Construction of Cyclic Codes over a Class of Matrix Rings
Soham Ravikant Joshi, Shikha Patel, Om Prakash
TL;DR
We address the problem of constructing cyclic codes over the noncommutative matrix ring $\mathcal{R}=M_4(\mathbb F_2[u]/\langle u^k \rangle)$ and translating them to $\mathbb F_{16}$ via Gray and Bachoc maps. The paper develops the ring structure, classifies ideals, and expresses cyclic codes as direct sums of right $\mathcal{R}$-submodules, while deriving Euclidean and Hermitian duals and their cardinalities. It introduces distance-preserving module isometries that connect $\mathcal{R}$-codes to $\mathbb F_{16}$ codes and provides nontrivial examples with good parameters, illustrating the approach with explicit generators and Gray images.
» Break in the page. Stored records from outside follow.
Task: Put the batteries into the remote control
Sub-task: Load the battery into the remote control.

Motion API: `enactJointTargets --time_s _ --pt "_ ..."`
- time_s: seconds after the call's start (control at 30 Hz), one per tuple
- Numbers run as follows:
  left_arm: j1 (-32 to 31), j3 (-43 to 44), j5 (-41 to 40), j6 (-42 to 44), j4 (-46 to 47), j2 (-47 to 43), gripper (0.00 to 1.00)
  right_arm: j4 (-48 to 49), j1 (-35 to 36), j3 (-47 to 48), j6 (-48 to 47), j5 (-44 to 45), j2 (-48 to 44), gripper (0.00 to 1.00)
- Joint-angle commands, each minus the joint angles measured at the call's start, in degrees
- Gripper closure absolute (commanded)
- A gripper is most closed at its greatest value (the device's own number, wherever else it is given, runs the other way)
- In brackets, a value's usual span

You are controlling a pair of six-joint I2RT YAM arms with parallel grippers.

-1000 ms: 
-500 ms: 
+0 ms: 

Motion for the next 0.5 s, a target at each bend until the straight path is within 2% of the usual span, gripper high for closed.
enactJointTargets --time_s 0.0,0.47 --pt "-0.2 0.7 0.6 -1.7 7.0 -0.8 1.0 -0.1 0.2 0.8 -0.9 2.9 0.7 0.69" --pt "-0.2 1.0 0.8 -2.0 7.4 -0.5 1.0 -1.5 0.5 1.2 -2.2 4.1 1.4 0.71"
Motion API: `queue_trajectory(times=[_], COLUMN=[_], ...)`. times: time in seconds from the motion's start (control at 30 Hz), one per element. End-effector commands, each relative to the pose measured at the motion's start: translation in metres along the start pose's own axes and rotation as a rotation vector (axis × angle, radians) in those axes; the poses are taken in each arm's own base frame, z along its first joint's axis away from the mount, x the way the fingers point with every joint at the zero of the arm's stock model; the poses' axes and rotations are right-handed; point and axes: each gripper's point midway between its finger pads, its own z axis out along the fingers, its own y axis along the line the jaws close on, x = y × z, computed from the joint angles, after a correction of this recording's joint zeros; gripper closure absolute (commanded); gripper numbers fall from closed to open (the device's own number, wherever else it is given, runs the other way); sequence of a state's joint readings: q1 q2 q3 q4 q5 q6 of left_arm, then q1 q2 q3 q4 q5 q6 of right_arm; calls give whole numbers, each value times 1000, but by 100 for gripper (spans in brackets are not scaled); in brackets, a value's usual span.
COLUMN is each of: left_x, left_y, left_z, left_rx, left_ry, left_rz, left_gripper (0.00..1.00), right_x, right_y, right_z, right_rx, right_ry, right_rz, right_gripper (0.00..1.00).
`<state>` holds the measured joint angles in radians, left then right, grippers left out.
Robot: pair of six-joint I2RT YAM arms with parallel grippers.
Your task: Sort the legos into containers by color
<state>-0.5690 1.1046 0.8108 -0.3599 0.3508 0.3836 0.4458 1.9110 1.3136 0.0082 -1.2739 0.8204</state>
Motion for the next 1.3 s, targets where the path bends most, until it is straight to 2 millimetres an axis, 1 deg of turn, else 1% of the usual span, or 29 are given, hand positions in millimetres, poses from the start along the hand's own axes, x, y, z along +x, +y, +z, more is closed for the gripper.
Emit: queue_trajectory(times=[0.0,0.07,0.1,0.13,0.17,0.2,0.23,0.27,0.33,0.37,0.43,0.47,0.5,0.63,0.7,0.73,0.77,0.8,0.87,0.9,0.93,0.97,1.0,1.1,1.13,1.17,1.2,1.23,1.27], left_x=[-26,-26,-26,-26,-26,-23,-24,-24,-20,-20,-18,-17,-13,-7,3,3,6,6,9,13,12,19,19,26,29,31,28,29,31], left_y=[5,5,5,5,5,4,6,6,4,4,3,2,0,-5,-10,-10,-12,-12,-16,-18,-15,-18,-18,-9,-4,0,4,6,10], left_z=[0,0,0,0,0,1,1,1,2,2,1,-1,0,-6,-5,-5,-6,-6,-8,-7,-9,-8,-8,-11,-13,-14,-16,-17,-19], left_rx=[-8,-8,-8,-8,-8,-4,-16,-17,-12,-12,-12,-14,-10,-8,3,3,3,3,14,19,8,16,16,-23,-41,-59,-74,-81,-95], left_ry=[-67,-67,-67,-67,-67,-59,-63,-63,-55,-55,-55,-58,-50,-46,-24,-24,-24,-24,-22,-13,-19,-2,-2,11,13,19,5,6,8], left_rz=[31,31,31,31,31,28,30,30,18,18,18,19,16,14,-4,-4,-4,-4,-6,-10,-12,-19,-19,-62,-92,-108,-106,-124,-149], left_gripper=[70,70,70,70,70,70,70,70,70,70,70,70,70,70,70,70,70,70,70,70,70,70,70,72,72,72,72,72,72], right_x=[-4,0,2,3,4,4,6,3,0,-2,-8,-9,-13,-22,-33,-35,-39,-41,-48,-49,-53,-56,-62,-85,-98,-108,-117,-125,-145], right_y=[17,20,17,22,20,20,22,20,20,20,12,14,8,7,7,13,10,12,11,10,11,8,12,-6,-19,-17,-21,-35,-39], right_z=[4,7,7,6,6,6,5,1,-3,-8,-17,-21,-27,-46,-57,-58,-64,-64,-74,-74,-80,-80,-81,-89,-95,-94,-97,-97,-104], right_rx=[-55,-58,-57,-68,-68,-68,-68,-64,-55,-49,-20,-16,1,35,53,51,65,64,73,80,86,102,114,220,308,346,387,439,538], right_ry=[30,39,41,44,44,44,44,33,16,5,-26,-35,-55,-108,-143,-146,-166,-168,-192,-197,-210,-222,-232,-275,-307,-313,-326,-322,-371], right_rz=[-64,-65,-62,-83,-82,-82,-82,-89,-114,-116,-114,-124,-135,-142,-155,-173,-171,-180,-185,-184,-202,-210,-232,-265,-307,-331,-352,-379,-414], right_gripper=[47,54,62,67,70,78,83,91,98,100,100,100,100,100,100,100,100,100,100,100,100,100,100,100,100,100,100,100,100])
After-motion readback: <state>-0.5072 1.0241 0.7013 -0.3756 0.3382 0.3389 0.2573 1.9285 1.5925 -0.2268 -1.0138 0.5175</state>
This work generalizes cyclic-code theory on matrix rings to a nilpotent, noncommutative setting and has potential implications for space-time coding and outer coset constructions in communications.
Abstract
Let $ \mathbb F_2[u]/ \langle u^k \rangle= \mathbb F_2+u\mathbb F_2+u^2\mathbb F_2+\cdots+u^{k-1}\mathbb F_2 ,$ where $u^k=0$ for a positive integer $k$, and $\mathcal{R}=M_4 (\mathbb F_2( u)/ \langle u^k \rangle)$ be the finite noncommutative non-chain matrix ring of order $4\times4$. This paper presents the construction of cyclic codes over the finite field $\mathbb F_{16}$ via the considered matrix ring $\mathcal{R}$. In this connection, first, we discuss the structure of the ring $\mathcal{R}$ and show that $\mathcal{R}$ is isomorphic to the ring $( \mathbb F_{16}+ v\mathbb F_{16} + v^2\mathbb F_{16} + v^3\mathbb F_{16}) + u(\mathbb F_{16} + v\mathbb F_{16} + v^2\mathbb F_{16} + v^3\mathbb F_{16}) + u^2(\mathbb F_{16} + v\mathbb F_{16} + v^2\mathbb F_{16}+ v^3\mathbb F_{16}) + \cdots + u^{k-1}(\mathbb F_{16} + v\mathbb F_{16} + v^2\mathbb F_{16} + v^3\mathbb F_{16})$ where $v^4=0, u^k=0, u^iv^j=v^ju^i$ for $i \in \{1,\dots, k-1\}$ and $j \in \{1, 2, 3\}$. Then, we establish the form of ideals of the ring $\mathcal{R}$ and related cyclic codes over $\mathcal{R}$. Further, we show that these cyclic codes can be written as the direct sums of $\mathcal{R}$-submodules of $\frac{\mathcal{R}[x]}{<x^n-1>}$, and derive the formula for the cardinality of cyclic codes over $\mathcal{R}$. Then, we consider the Euclidean and Hermitian duals of the derived cyclic codes over $\mathcal{R}$. Under the module isometry for $\mathcal{R}$, we use the Bachoc map and the Gray map, which takes a derived cyclic code over $\mathcal{R}$ to $\mathbb F_{16}$. Finally, we provide some non-trivial examples of linear codes over $\mathbb F_{16}$ with good parameters that support our derived results and compare a few codes with existing codes in the literature.